**Aim of the exercise**
Transcribe exactly, and only, the lines from the one containing "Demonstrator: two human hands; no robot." through the last line of the data.

#### Input data

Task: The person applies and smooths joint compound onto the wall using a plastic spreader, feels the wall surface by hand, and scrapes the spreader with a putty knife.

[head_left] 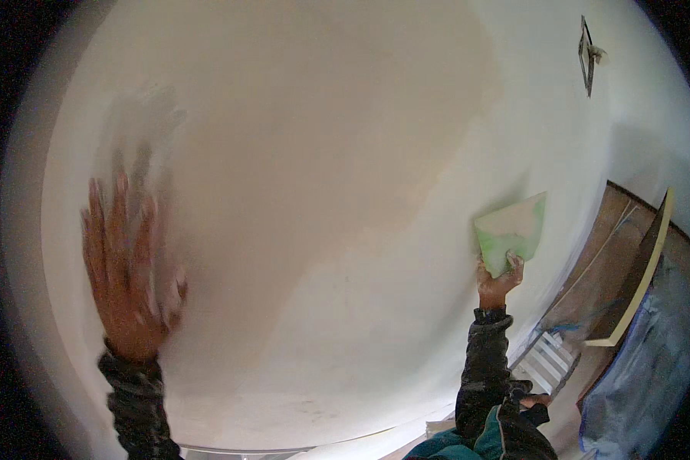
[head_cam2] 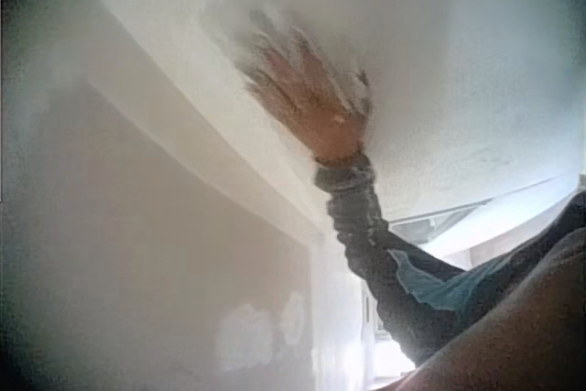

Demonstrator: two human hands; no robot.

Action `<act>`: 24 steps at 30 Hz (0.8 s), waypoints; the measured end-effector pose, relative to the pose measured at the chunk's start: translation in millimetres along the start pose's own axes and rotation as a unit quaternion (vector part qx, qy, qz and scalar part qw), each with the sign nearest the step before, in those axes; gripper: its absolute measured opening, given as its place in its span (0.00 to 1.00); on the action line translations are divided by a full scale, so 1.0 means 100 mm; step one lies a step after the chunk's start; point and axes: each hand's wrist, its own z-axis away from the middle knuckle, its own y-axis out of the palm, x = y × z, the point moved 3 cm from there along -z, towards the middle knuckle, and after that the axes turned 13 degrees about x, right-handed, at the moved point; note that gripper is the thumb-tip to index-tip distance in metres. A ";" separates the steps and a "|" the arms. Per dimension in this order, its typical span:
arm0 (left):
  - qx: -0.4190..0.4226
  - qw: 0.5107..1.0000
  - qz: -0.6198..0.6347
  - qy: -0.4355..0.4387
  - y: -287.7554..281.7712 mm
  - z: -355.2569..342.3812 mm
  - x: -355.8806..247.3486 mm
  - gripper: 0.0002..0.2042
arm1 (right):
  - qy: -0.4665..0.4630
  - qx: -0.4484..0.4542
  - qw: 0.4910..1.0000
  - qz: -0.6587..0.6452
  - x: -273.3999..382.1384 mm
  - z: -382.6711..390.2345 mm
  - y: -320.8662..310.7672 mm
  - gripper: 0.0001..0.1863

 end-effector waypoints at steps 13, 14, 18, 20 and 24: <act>-0.023 0.992 0.060 0.105 -0.13 -1.00 -0.03 0.39 | 0.087 -0.035 0.980 -0.176 0.14 0.05 0.30 0.21; -0.030 0.989 0.067 0.126 -0.13 -1.03 -0.08 0.39 | 0.076 -0.030 0.983 -0.167 0.16 0.05 0.31 0.20; -0.049 0.977 0.088 0.187 -0.09 -1.16 -0.23 0.39 | 0.084 -0.057 0.985 -0.142 0.21 0.11 0.37 0.16; -0.056 0.974 0.093 0.198 -0.08 -1.21 -0.31 0.39 | 0.075 -0.059 0.983 -0.155 0.21 0.11 0.41 0.14; -0.084 0.959 0.134 0.237 -0.01 -1.35 -0.57 0.37 | -0.162 0.014 0.952 0.260 -0.07 -0.03 -0.08 0.13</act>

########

**Final answer**
Demonstrator: two human hands; no robot.

Action `<act>`: 24 steps at 30 Hz (0.8 s), waypoints; the measured end-effector pose, relative to the pose measured at the chunk's start: translation in millimetres along the start pose's own axes and rotation as a unit quaternion (vector part qx, qy, qz and scalar part qw), each with the sign nearest the step before, in those axes; gripper: its absolute measured opening, given as its place in its span (0.00 to 1.00); on the action line translations are divided by a full scale, so 1.0 means 100 mm; step one lies a step after the chunk's start; point and axes: each hand's wrist, its own z-axis away from the middle knuckle, its own y-axis out of the palm, x = y × z, the point moved 3 cm from there along -z, towards the middle knuckle, and after that the axes turned 13 degrees about x, right-handed, at the moved point; note that gripper is the thumb-tip to index-tip distance in metres. A ";" separates the steps and a "|" the arms. Per dimension in this order, its typical span:
arm0 (left):
  - qx: -0.4190..0.4226
  - qw: 0.5107..1.0000
  - qz: -0.6198..0.6347
  - qy: -0.4355..0.4387
  - y: -287.7554..281.7712 mm
  - z: -355.2569..342.3812 mm
  - x: -355.8806..247.3486 mm
  - gripper: 0.0002..0.2042
arm1 (right):
  - qy: -0.4665..0.4630
  - qx: -0.4484..0.4542
  - qw: 0.4910..1.0000
  - qz: -0.6587..0.6452
  - x: -273.3999..382.1384 mm
  - z: -382.6711..390.2345 mm
  - y: -320.8662..310.7672 mm
  - gripper: 0.0001..0.1863

 end-effector waypoints at steps 13, 14, 18, 20 and 24: <act>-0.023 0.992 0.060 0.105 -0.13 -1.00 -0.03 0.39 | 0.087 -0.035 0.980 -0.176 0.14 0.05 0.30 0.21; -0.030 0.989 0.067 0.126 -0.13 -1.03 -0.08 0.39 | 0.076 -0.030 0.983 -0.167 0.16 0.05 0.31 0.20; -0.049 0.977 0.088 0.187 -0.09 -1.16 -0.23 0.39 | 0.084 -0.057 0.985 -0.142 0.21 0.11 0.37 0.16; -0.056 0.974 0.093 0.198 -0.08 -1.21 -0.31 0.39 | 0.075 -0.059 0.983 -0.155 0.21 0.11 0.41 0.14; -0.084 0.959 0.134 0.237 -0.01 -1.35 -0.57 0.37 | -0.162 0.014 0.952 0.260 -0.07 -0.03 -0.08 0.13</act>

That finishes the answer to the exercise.